Training, primarily conducted by experts from other European Union countries, takes place both in forested and urban areas at different army camps and follows strict safety protocols.

The short, intense training period keeps the Ukrainians focused.

“You see the interest they show during instruction: they ask questions, they want to know what mistakes they’ve made and the correct way of doing it,” the officer said.

Humanitarian data and analysis group ACAPS said in a Jan. 2024 report that 174,000 sq. kilometers (67,182 sq. miles) or nearly 29% of Ukraine’s territory needs to be surveyed for landmines and other explosive ordnance.

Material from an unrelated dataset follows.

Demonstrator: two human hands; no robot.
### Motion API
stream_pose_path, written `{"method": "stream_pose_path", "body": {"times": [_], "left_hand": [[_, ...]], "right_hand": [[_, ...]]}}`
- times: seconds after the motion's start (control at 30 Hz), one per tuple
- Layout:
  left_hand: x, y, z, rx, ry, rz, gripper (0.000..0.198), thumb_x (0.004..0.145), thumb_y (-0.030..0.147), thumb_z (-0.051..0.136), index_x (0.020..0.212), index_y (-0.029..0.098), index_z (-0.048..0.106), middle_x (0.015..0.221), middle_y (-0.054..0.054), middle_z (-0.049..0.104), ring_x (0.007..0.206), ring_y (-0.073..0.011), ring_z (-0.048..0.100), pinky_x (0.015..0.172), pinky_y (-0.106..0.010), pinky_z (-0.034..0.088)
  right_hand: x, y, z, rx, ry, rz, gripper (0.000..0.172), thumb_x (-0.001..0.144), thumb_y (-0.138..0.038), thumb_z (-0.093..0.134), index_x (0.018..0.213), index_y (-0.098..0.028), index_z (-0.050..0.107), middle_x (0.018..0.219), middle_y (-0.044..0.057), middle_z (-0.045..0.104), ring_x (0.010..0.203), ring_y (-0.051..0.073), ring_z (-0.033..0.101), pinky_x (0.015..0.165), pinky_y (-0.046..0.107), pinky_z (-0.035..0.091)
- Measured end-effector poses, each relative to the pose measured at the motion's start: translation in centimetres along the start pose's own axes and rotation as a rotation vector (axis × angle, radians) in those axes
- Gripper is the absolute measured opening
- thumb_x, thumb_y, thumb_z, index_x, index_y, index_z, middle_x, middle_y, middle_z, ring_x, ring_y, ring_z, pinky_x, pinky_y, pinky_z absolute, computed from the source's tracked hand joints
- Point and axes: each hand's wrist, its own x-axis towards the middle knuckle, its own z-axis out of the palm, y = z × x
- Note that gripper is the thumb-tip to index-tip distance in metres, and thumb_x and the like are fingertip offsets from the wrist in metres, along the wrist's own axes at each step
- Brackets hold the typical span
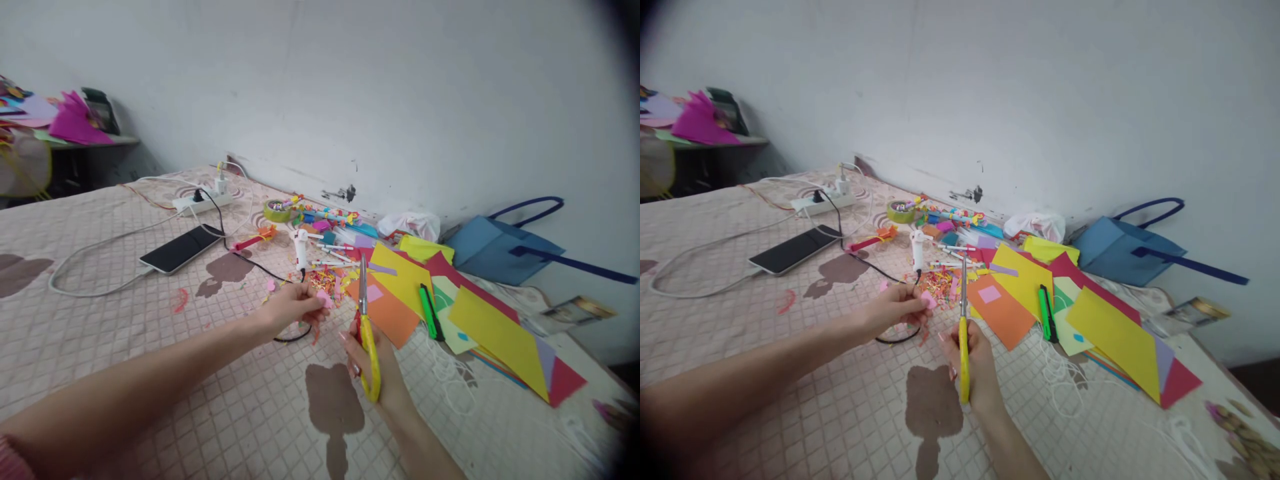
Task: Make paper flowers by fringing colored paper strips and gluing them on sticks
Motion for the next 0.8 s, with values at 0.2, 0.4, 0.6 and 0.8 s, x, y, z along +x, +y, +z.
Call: {"method": "stream_pose_path", "body": {"times": [0.2,0.4,0.6,0.8], "left_hand": [[0.3,1.0,-0.6,-0.177,0.092,0.065,0.025,0.069,0.026,0.073,0.07,0.012,0.052,0.071,-0.004,0.066,0.059,-0.008,0.06,0.061,-0.022,0.048],[0.3,1.2,-0.8,-0.178,0.083,0.079,0.023,0.07,0.026,0.072,0.075,0.011,0.054,0.074,-0.005,0.066,0.062,-0.0094,0.062,0.064,-0.024,0.05],[0.1,1.5,-0.9,-0.151,0.068,0.106,0.023,0.072,0.027,0.071,0.075,0.011,0.054,0.078,-0.007,0.068,0.069,-0.0127,0.065,0.069,-0.027,0.052],[0.0,2.2,-1.1,-0.14,0.055,0.184,0.018,0.076,0.025,0.067,0.079,0.011,0.055,0.084,-0.009,0.07,0.07,-0.0116,0.065,0.072,-0.026,0.051]], "right_hand": [[-0.5,-0.1,0.1,-0.071,-0.13,0.005,0.037,0.077,-0.052,0.057,0.068,-0.022,0.038,0.051,-0.01,0.035,0.036,0.006,0.036,0.034,0.018,0.036],[-0.9,0.4,-0.1,-0.183,-0.168,-0.028,0.036,0.081,-0.055,0.051,0.073,-0.021,0.042,0.056,-0.007,0.038,0.041,0.007,0.038,0.038,0.018,0.038],[-0.8,0.9,-0.7,-0.282,-0.185,-0.025,0.038,0.083,-0.058,0.046,0.072,-0.022,0.041,0.054,-0.008,0.036,0.039,0.007,0.036,0.036,0.019,0.036],[-0.8,-0.4,-1.0,-0.369,-0.194,-0.059,0.041,0.08,-0.06,0.049,0.069,-0.022,0.042,0.049,-0.007,0.035,0.039,0.008,0.034,0.035,0.019,0.032]]}}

More than 10 million people are said to live in areas where demining action is needed.

Since 2022, Russian forces have used at least 13 types of anti-personnel mines, which target people. Russia never signed the 1997 Ottawa Convention banning the use of anti-personnel mines, but the use of such mines is nonetheless considered a violation of its obligations under international law.

Russia also uses 13 types of anti-tank mines.

The International Campaign to Ban Landmines said in its 2023 Landmine Monitor report that Ukrainian government forces may have also used antipersonnel landmines in contravention of the Mine Ban Treaty in and around the city of Izium during 2022, when the city was under Russian control.